Note that we have set this website up so that we must actively approve all comments.  We also intend to follow the rules closely ourselves.

For our sanity, we have two strict rules we will enforce carefully even if we agree with the content:

  1. No discussion of religion.
    • Religious discussions, even well-intentioned ones, tend to become angry and heated very quickly, at least on the Internet.  We just don’t have the time or energy to referee such debates.  If you feel you absolutely must make a point about religion and math education, please do so in a different venue or through private channels.
  2. Political discussion must obey very strict guidelines
    • This means that any political discussion must focus on the pros and cons of implemented or proposed policy, as it impacts parents, teachers and students.
    • Mentions of political parties, individual politicians (unless they are exemplary educators), and historical politically charged events are banned.  Criticisms of policies, ideas or implementations should stand on fall on their own merits in the here and now, not on who has championed them.  If the association with a particular party, faction or ideology is clear enough, there is no need to say more.
    • This is a world-wide rule.  This means, among other things, that comparing the virtues and downfalls of different national education systems should be kept strictly to the policies themselves.  No debating national character, historical grievances, or anything which cannot be changed going forward.
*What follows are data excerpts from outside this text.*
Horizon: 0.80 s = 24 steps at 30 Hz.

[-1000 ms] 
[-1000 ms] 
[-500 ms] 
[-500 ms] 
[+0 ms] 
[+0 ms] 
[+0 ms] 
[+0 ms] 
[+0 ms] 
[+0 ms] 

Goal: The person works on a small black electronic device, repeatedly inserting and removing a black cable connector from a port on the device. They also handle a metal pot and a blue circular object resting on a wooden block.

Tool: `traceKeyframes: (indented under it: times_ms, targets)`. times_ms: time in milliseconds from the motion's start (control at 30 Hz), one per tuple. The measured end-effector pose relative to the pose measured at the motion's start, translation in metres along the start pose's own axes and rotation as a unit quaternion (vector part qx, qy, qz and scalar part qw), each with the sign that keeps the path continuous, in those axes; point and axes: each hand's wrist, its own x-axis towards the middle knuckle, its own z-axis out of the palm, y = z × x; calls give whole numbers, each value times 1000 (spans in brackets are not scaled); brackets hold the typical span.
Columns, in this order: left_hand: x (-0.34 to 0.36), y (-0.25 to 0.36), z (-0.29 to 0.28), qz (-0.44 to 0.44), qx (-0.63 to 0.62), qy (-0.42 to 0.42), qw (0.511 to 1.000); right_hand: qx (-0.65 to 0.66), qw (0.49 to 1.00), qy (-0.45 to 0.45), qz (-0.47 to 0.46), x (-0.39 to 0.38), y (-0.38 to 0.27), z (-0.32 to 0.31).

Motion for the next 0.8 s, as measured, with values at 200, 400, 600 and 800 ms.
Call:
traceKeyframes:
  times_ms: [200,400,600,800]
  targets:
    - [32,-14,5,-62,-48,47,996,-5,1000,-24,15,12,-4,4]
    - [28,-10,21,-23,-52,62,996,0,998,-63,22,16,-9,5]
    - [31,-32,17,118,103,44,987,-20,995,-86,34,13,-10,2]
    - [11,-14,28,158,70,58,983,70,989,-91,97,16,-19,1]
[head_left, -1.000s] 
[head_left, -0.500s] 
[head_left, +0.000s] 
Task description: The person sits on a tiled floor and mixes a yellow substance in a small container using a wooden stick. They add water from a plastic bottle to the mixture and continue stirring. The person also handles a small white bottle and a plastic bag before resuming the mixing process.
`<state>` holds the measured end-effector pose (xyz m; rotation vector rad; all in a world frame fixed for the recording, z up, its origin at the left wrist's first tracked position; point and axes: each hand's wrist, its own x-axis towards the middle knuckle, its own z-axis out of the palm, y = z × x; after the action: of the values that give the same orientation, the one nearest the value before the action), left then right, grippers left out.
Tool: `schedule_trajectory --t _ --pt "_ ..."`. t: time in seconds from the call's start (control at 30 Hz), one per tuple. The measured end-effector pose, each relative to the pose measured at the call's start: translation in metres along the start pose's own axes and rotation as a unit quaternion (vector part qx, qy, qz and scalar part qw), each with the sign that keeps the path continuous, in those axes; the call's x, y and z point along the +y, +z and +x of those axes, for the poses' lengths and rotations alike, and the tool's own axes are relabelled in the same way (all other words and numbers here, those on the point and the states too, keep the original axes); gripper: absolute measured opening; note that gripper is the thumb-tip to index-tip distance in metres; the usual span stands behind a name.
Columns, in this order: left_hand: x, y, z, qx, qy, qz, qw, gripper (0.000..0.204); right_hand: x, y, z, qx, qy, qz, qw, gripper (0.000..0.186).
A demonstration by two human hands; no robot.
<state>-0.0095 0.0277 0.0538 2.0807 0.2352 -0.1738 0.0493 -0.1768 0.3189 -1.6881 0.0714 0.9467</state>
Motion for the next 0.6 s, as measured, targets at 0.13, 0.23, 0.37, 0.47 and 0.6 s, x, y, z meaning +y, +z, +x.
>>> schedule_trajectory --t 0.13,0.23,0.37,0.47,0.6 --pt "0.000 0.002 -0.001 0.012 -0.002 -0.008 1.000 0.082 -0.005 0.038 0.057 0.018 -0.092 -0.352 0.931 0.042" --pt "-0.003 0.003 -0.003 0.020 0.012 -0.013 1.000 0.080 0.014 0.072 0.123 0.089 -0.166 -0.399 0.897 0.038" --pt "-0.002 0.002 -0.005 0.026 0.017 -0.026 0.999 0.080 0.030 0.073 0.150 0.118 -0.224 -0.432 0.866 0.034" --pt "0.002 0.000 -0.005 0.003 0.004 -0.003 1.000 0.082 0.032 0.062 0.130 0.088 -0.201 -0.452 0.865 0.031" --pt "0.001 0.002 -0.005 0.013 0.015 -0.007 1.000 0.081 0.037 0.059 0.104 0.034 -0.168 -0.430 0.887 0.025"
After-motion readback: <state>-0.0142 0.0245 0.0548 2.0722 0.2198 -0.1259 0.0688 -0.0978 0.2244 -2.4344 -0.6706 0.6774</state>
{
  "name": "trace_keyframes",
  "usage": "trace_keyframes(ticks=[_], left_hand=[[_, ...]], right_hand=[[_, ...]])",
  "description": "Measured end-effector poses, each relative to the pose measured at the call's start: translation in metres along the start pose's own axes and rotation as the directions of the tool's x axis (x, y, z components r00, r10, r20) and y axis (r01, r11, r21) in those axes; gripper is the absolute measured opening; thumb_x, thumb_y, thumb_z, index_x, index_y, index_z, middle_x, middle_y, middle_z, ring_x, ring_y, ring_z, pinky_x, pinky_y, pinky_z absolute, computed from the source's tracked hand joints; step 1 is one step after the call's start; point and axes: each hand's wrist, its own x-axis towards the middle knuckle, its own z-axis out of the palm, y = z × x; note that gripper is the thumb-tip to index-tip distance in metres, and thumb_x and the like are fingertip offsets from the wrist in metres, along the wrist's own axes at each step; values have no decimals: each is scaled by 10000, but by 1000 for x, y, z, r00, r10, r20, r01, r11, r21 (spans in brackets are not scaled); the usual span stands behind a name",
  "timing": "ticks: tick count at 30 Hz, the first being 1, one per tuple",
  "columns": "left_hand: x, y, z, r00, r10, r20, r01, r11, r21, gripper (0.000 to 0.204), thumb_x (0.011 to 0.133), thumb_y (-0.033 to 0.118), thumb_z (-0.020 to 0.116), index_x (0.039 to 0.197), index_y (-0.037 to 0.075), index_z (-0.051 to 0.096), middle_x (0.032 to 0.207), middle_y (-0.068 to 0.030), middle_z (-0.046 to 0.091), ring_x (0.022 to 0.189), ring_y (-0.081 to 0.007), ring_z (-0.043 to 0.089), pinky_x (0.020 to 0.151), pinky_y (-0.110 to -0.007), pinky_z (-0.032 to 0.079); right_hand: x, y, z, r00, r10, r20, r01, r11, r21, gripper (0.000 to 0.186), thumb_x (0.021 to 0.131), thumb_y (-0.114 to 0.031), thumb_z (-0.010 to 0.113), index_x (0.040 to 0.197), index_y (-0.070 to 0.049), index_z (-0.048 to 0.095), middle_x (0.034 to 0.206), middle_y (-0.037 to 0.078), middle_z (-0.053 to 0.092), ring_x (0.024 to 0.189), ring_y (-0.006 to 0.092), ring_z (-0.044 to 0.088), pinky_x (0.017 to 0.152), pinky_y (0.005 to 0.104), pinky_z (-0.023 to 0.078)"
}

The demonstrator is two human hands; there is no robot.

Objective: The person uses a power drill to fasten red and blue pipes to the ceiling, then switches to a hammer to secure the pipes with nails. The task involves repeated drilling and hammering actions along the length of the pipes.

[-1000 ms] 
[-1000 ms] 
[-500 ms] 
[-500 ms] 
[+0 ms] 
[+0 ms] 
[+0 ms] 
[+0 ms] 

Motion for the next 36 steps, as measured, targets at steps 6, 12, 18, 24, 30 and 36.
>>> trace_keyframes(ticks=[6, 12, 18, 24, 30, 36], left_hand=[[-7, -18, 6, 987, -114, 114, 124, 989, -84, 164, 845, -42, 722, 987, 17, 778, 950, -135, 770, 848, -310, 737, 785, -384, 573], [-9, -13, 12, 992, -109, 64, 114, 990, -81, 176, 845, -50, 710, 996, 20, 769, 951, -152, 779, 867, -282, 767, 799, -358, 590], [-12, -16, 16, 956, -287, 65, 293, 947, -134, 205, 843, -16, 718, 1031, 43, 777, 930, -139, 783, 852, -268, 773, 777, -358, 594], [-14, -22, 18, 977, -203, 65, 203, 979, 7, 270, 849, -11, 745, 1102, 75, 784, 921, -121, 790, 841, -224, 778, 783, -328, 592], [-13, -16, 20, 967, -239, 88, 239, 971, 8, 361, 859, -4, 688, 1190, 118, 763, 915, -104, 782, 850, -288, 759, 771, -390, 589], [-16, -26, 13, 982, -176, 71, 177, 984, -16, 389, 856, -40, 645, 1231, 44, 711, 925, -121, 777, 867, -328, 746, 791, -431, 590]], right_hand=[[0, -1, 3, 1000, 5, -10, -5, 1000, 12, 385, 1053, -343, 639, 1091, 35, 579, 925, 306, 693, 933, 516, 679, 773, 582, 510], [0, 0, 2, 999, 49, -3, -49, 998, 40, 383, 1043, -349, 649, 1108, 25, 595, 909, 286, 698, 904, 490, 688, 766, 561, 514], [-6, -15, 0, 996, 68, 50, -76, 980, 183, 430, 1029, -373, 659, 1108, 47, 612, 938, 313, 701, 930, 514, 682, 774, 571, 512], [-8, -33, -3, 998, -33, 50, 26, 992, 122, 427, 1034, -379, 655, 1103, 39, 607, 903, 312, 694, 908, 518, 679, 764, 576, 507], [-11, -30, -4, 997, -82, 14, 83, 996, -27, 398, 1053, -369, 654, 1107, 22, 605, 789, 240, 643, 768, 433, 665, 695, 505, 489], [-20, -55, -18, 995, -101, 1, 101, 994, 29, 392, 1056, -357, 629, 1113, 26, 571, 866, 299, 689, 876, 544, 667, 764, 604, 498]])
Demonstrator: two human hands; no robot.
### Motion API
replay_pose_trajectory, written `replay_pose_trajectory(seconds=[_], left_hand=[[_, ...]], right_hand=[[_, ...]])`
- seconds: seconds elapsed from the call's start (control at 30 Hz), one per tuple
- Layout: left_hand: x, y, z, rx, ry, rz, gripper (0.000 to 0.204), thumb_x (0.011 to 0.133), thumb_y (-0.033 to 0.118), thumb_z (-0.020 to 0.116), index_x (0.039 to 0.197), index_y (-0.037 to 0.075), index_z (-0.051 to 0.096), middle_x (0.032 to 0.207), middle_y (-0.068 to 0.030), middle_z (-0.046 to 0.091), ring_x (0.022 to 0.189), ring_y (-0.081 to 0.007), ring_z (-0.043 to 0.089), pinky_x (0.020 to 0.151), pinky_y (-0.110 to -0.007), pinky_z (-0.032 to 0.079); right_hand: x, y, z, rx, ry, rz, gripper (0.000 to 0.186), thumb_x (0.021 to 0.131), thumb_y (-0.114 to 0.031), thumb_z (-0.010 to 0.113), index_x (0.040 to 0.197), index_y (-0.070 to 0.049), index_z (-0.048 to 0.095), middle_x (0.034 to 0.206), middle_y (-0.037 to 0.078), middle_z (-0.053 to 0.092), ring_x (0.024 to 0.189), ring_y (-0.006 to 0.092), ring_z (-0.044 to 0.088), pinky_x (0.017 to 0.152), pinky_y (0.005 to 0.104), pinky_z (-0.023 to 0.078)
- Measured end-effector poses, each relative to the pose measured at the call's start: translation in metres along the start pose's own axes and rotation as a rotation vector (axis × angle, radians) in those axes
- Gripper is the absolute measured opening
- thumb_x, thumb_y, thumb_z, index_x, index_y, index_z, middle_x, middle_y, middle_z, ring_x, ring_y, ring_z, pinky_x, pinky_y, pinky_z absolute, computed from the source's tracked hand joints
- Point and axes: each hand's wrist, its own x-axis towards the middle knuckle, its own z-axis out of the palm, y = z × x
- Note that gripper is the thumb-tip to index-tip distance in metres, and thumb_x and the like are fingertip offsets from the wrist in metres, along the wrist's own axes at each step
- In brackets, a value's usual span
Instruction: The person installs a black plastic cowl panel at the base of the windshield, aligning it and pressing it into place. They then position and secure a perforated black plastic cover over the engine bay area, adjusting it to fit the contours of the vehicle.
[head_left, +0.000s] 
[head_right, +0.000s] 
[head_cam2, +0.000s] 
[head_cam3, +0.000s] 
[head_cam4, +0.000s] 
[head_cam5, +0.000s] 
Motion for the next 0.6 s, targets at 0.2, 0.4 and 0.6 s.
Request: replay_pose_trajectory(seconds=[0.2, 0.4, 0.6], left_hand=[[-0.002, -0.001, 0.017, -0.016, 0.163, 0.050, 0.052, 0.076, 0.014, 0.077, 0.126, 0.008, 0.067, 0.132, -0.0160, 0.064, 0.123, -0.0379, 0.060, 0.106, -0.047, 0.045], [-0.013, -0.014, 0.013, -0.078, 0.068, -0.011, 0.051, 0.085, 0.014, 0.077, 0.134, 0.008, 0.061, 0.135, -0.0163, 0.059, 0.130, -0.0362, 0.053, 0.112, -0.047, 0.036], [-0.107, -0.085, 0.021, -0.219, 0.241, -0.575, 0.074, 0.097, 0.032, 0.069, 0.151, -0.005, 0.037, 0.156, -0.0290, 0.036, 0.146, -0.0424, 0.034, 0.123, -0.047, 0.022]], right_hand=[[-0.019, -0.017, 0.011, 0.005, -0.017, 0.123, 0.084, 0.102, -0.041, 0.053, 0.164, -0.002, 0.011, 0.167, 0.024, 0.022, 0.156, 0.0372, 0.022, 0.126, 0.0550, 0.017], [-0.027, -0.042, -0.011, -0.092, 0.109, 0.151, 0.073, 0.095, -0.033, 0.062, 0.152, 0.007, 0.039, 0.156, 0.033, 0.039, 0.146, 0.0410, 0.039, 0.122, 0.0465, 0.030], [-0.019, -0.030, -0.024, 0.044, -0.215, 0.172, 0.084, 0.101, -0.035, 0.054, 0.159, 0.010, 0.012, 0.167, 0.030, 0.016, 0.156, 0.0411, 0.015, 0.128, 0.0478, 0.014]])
We also have several other rules which we will enforce as seems appropriate and necessary:

  1. No offensive language.
    • This one is tricky because of the very broad range of things people can consider offensive.  We are generally going to interpret it very strictly.  This includes such things as obscenities, profanities, racial and sexual slurs, and other obvious insults.
  2. No off-topic discussion.
    • This blog is about math education and research into math education.  It can and will include details about mathematics, science and teaching as they become relevant.  If we stray too far from this, though, the conversation will have to be taken elsewhere.
  3. Always show respect to everybody who accesses this website.
  4. We encourage informed discussion.  We do not believe we have all the answers.  There are many sensible things to question about the changes in math education that are being made going forward.
    • That said, we will not allow our website to become a platform for spreading misinformation or ignorance.  We have taken a great deal of care about everything we post here, and we expect the same courtesy from others who comment or post.  If you make any claims which seem extreme, unlikely or uniformed, expect to be required to provide reasonable evidence before being allowed to post.

Thank you for making the math dragons the website it can be.